Audi-Interimschef Bram Schot rückt in Vorstand auf

| Autor: Andreas Grimm

Bernhard Mattes ist für die kommenden zwei Jahre Präsident des Verbands der Automobilindustrie (VDA).
Bernhard Mattes ist für die kommenden zwei Jahre Präsident des Verbands der Automobilindustrie (VDA). (Bild: VDA)

Bernhard Mattes kann seine erst ein halbes Jahr währende Amtszeit als Präsident des Verbandes der Automobilindustrie (VDA) fortsetzen. Am Freitag bestätigte der VDA-Vorstand den 63-Jährigen im Rahmen der Mitgliederversammlung in Berlin für weitere zwei Jahre einstimmig im Amt.

Mattes, der frühere langjährige Chef von Ford Deutschland, war am 1. März VDA-Präsident geworden. Er folgte auf Matthias Wissmann, dessen Vertrag nach zehn Jahren ausgelaufen war.

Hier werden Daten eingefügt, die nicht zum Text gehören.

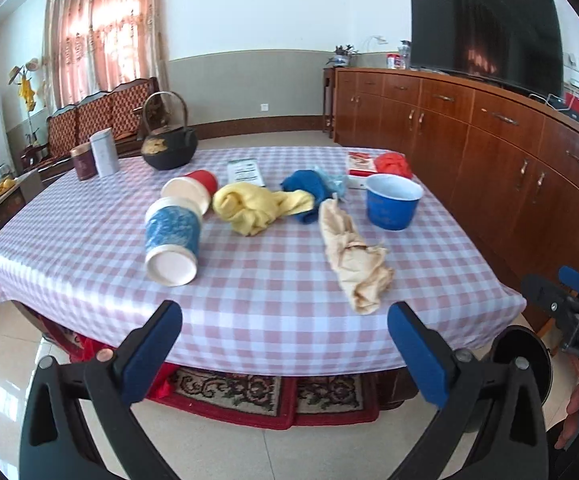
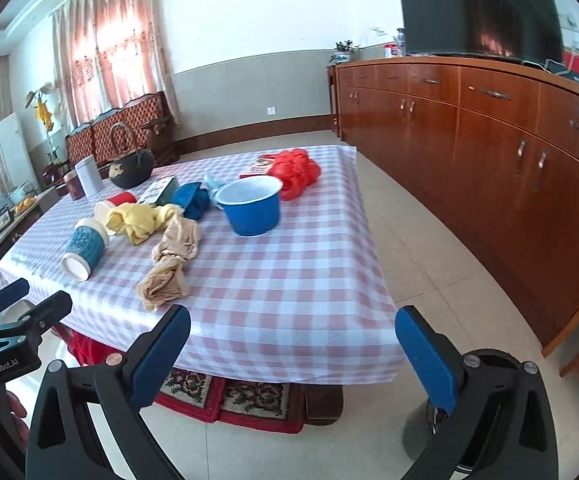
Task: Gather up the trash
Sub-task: 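Move both empty tools back toward the table, then grasp the beige cloth with the right tool while the left tool grasps the blue-and-white paper cup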
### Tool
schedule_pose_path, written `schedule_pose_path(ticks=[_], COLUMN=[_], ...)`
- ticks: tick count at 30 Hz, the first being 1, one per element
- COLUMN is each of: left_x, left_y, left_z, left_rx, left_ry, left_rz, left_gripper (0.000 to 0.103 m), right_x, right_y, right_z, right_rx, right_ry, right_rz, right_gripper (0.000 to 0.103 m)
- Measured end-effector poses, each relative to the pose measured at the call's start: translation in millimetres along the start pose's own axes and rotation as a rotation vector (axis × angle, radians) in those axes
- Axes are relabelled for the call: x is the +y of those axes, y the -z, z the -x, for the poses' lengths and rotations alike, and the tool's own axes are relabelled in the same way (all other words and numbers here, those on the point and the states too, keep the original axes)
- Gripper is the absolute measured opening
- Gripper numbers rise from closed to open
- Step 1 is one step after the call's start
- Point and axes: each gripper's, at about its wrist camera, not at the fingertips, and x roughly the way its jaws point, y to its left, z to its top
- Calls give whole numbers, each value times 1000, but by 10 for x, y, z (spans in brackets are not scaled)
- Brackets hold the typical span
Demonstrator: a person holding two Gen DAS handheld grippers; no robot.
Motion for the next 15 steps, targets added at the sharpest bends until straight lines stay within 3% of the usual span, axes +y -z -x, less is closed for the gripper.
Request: schedule_pose_path(ticks=[6, 15], left_x=[522, 920], left_y=[64, 28], left_z=[-139, -450], left_rx=[24, 42], left_ry=[-69, -82], left_rz=[82, 132], left_gripper=[103, 102], right_x=[621, 1124], right_y=[-63, -110], right_z=[-292, -735], right_rx=[26, 80], right_ry=[-71, -105], right_rz=[93, 156], right_gripper=[103, 103])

In der Diesel-Krise war er zuletzt zunehmend zwischen die Fronten der Politik und der selbst uneinigen Hersteller geraten.

Im VDA-Vorstand gibt es zudem ein neues Gesicht. In das Gremium aufgerückt ist Bram Schot, Kommissarischer Vorsitzender des Vorstands der Audi AG und Vorstand für Vertrieb und Marketing. Er folgt auf Rupert Stadler.

Als Vizepräsidenten und weitere Präsidiumsmitglieder wurden wiedergewählt: Daimler-Boss Dieter Zetsche, Daniel Böhmer, Vorstandschef der F. X. Meiller Fahrzeug- und Maschinenfabrik, und Arndt G. Kirchhoff, geschäftsführender Gesellschafter der Kirchhoff Gruppe.